* [How to complete this task] Exactly how many lines in the entries contain "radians"? Give that number alone.

(Records from a data source)
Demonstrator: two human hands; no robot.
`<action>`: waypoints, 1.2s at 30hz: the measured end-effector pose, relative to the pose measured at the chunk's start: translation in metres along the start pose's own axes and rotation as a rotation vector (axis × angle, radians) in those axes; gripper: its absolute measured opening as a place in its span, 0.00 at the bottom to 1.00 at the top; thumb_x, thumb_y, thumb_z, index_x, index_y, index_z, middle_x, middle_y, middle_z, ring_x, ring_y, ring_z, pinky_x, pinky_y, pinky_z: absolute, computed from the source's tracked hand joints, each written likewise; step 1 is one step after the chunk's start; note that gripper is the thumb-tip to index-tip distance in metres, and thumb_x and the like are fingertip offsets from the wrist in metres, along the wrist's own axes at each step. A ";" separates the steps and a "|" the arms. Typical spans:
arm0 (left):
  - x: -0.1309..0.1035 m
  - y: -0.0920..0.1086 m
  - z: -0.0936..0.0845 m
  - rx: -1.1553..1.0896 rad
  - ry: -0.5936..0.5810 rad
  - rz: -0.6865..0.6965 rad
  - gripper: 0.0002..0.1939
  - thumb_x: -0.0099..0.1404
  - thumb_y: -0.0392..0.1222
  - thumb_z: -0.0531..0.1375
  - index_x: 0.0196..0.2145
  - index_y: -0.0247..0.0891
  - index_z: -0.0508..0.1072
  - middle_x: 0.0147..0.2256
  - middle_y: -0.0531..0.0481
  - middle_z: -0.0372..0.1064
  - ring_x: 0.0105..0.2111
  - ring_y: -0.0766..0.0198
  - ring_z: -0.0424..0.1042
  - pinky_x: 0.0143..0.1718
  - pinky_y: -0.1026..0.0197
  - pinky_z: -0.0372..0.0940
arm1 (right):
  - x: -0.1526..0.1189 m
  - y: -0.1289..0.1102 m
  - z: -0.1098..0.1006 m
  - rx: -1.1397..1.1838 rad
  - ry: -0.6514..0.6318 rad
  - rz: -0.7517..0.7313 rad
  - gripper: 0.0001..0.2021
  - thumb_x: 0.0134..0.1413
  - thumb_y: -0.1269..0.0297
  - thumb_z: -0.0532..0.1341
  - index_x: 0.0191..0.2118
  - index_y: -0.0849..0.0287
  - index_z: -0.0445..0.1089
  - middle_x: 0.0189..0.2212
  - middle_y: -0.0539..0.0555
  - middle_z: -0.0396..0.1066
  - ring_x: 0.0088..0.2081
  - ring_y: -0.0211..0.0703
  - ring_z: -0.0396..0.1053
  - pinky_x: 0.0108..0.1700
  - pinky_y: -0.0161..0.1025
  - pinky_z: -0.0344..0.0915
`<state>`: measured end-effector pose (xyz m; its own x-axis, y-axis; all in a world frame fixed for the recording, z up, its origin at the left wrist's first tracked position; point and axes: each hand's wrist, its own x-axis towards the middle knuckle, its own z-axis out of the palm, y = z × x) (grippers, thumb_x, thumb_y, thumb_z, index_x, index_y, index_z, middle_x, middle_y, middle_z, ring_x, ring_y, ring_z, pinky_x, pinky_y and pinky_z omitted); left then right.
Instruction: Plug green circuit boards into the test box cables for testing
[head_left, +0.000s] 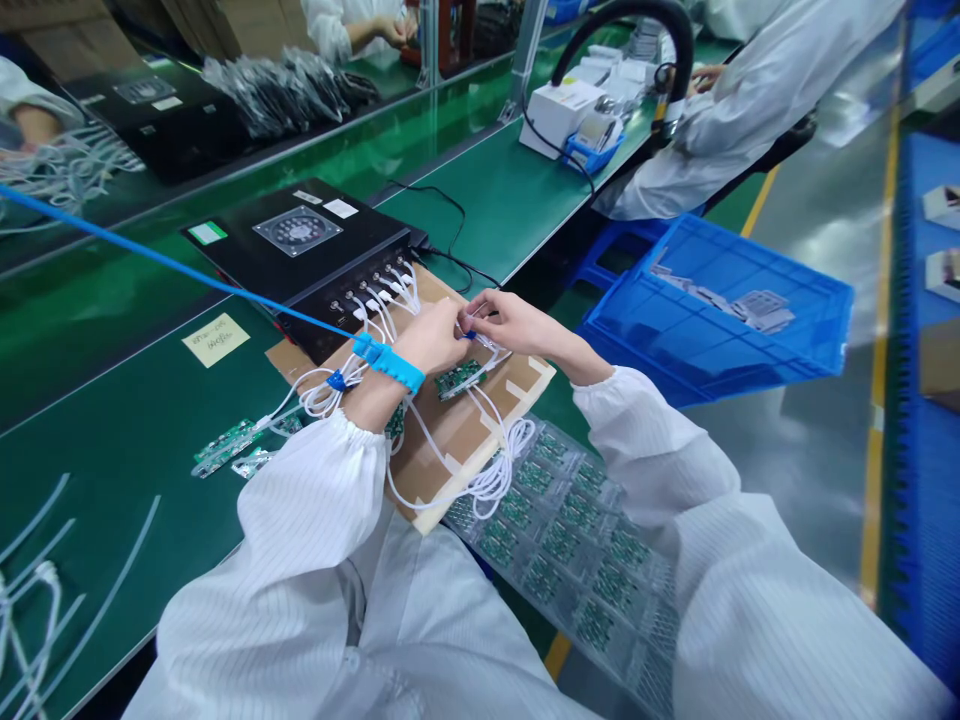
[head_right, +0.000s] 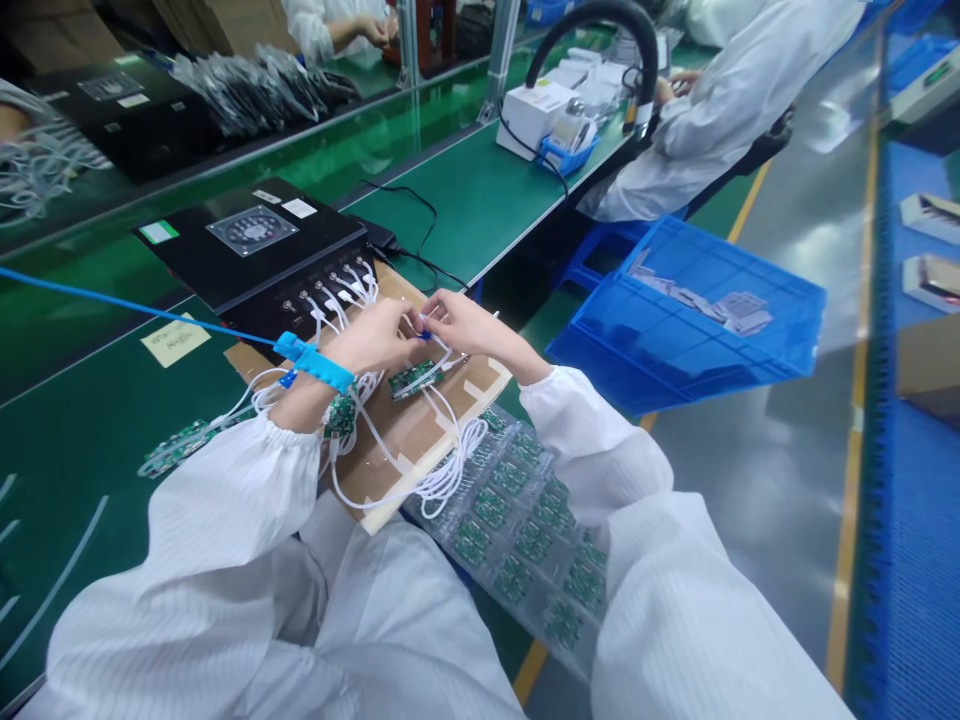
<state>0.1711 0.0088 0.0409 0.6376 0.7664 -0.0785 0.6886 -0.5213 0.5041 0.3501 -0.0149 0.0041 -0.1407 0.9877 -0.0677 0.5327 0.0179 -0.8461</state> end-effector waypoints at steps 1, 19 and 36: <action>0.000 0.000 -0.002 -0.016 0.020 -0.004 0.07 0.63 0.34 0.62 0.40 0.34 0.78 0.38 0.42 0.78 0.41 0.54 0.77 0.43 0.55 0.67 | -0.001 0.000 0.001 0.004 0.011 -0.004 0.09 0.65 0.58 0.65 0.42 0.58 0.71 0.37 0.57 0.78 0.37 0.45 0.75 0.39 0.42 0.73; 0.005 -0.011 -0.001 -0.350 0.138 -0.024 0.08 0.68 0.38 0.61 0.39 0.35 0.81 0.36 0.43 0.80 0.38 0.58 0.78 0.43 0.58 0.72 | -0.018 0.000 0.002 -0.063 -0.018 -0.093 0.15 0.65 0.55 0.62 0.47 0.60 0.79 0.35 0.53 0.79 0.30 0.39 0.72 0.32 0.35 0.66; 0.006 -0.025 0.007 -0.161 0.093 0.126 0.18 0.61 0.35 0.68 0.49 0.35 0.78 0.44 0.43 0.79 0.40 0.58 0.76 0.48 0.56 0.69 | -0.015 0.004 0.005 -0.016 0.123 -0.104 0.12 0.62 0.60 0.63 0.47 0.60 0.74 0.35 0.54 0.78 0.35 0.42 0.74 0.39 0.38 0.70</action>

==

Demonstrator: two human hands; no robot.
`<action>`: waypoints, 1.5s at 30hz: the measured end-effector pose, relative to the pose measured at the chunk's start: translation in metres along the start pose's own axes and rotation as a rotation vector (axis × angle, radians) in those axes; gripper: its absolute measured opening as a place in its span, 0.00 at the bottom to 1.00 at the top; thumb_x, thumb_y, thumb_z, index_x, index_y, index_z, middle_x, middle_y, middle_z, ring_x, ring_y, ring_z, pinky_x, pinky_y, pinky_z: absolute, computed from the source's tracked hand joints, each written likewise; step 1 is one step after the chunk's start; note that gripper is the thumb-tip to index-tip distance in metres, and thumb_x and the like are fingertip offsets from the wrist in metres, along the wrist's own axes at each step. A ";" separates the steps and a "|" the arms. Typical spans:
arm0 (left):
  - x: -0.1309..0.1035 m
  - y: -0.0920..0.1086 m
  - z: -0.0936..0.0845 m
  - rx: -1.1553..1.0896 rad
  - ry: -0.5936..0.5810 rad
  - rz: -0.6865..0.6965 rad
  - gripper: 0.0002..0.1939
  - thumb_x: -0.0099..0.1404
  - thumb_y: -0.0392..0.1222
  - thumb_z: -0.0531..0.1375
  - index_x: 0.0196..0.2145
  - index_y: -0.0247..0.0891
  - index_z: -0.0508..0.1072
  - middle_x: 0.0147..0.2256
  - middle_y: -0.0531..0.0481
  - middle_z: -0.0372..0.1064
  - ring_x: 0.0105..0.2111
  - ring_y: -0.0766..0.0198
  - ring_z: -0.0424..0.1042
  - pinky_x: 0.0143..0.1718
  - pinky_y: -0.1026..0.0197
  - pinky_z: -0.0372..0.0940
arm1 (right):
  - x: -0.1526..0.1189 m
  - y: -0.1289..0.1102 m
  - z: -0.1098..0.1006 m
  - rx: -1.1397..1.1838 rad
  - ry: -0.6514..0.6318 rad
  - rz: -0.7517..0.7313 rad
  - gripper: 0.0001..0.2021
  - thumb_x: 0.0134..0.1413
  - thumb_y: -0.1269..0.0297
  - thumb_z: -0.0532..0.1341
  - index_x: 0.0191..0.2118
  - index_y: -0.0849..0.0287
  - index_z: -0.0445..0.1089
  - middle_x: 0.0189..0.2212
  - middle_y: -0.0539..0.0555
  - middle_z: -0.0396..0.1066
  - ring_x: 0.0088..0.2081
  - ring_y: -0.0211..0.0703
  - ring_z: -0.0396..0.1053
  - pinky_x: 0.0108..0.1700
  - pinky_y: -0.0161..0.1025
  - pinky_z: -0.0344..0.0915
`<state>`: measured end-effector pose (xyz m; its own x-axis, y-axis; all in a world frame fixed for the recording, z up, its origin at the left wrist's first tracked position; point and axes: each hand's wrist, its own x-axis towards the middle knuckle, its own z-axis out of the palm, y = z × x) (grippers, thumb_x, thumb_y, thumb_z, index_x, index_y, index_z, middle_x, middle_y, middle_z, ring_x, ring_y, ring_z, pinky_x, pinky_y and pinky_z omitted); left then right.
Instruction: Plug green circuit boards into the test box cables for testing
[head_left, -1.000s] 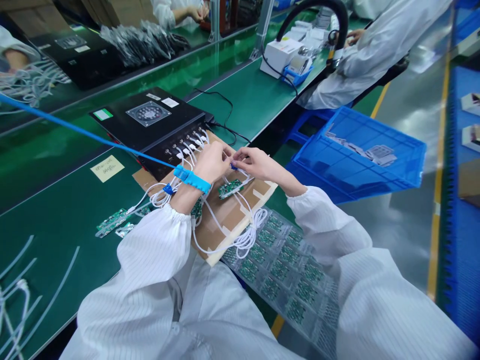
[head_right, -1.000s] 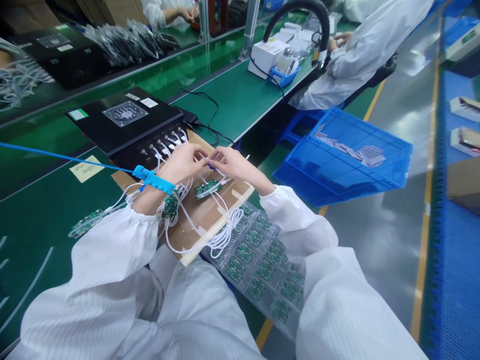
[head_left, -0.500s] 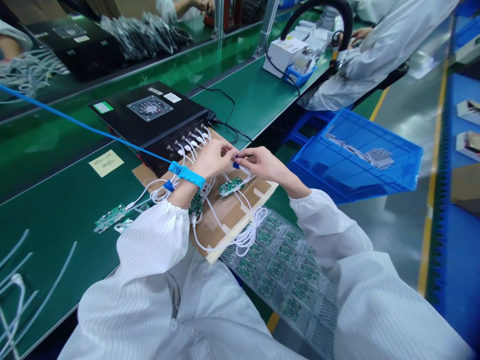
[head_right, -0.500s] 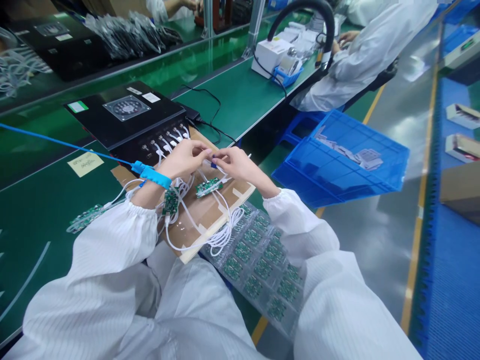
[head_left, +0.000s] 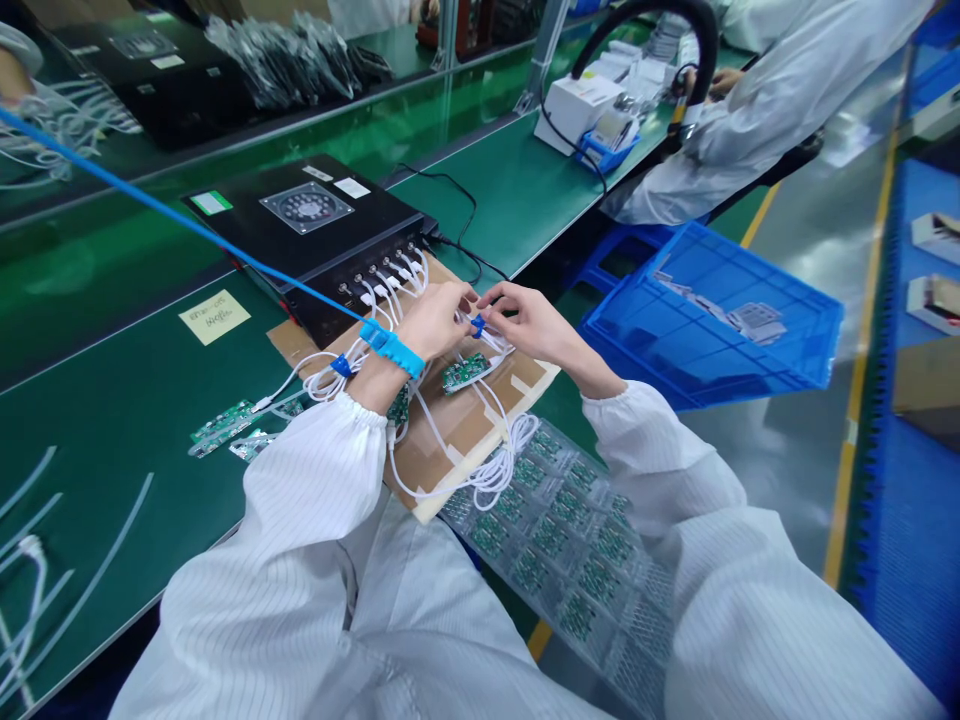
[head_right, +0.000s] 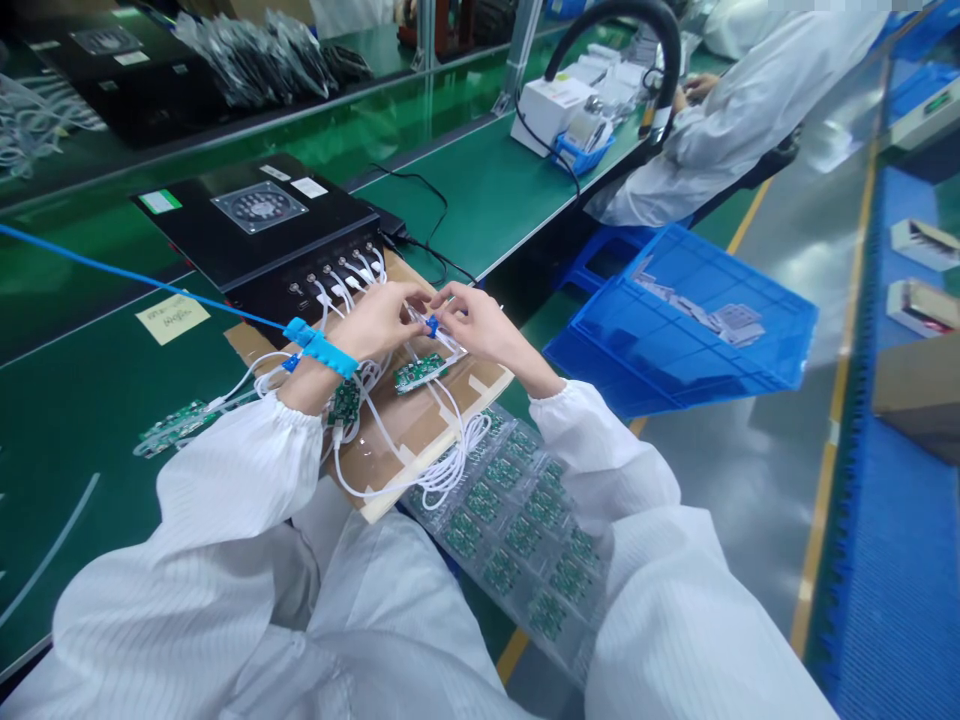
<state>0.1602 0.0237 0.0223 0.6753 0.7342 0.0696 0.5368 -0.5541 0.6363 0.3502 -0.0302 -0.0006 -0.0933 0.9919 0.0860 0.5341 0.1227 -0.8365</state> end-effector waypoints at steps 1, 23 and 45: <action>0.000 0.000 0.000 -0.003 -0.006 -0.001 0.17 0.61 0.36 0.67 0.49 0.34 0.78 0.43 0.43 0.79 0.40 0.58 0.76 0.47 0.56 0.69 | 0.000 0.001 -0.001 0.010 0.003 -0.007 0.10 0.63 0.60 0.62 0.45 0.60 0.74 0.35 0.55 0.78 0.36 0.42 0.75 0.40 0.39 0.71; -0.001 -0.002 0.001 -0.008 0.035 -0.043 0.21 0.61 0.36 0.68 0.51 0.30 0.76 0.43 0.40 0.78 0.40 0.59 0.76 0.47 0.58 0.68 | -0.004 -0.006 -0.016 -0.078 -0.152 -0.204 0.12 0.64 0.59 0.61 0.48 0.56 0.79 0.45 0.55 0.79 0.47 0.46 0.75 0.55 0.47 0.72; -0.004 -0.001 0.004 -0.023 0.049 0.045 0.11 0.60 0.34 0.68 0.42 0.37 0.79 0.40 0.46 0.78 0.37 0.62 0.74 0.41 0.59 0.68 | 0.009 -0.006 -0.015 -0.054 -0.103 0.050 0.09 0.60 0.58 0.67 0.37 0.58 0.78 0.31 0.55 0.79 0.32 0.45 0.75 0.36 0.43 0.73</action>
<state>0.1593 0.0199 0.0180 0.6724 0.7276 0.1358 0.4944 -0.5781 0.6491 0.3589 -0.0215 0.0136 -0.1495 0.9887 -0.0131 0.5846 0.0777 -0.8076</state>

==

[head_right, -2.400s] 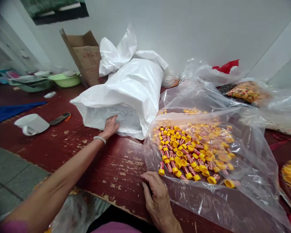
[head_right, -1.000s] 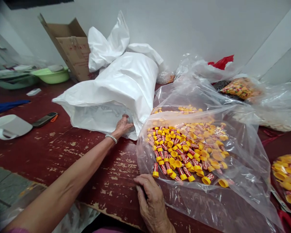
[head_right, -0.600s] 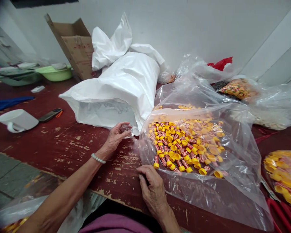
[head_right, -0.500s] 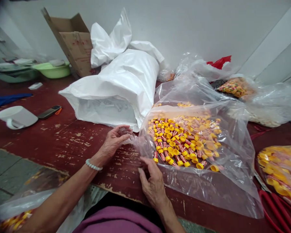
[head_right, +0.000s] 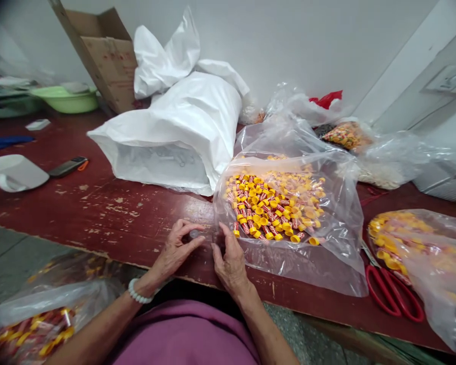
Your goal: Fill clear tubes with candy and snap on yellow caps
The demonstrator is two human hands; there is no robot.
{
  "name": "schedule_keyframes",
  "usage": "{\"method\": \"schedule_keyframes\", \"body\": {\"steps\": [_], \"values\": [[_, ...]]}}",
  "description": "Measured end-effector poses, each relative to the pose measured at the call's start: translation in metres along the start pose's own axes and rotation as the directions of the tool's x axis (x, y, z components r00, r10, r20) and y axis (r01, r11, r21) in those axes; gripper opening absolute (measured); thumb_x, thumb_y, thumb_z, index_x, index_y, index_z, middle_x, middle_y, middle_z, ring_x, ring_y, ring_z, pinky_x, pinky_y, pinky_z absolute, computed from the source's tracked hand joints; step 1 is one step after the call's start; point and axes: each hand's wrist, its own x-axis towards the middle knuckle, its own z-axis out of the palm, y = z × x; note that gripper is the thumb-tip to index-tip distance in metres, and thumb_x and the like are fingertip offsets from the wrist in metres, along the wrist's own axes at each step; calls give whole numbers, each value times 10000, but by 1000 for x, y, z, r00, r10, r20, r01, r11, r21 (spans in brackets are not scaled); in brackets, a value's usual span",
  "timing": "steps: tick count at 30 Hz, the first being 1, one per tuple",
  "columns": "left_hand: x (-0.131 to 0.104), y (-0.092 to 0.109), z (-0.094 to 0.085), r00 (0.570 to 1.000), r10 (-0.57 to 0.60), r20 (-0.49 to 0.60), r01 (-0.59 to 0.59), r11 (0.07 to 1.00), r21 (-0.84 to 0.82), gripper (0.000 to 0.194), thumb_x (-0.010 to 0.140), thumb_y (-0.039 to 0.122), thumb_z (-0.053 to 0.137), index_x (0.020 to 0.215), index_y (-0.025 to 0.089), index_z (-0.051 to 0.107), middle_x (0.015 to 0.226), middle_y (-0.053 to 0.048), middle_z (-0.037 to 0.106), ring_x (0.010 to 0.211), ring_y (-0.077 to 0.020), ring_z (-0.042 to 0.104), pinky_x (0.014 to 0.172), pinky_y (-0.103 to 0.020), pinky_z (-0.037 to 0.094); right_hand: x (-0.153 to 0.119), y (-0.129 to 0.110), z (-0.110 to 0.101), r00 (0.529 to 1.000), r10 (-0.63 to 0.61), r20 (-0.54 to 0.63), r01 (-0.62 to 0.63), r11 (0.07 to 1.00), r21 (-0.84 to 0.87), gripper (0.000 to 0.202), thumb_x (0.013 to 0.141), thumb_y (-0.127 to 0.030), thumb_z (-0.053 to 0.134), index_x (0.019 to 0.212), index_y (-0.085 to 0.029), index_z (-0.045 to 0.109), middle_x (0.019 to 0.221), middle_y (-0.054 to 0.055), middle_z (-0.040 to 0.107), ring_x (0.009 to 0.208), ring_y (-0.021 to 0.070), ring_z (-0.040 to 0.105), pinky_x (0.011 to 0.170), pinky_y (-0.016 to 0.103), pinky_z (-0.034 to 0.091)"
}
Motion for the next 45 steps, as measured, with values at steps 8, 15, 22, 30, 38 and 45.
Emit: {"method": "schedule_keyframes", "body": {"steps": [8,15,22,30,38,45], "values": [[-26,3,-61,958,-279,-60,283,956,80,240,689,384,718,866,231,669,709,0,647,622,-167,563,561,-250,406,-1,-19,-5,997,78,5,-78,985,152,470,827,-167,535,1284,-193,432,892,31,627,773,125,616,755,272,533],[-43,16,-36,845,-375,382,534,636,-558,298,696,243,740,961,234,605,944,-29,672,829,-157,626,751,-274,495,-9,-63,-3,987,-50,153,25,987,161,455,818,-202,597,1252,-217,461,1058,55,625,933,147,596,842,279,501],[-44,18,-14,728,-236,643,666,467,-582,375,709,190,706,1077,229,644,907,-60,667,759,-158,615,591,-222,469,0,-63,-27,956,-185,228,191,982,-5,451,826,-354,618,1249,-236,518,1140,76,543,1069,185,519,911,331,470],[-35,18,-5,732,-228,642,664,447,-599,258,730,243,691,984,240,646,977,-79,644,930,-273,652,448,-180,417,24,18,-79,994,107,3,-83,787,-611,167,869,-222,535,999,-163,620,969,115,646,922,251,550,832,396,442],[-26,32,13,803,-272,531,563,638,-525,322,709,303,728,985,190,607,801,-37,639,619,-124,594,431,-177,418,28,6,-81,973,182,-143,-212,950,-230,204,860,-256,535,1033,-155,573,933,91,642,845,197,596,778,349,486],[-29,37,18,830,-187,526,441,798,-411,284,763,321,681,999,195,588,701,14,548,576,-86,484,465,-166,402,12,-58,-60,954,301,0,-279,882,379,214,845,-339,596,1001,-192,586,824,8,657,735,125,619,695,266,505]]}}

* [Exercise solution] 2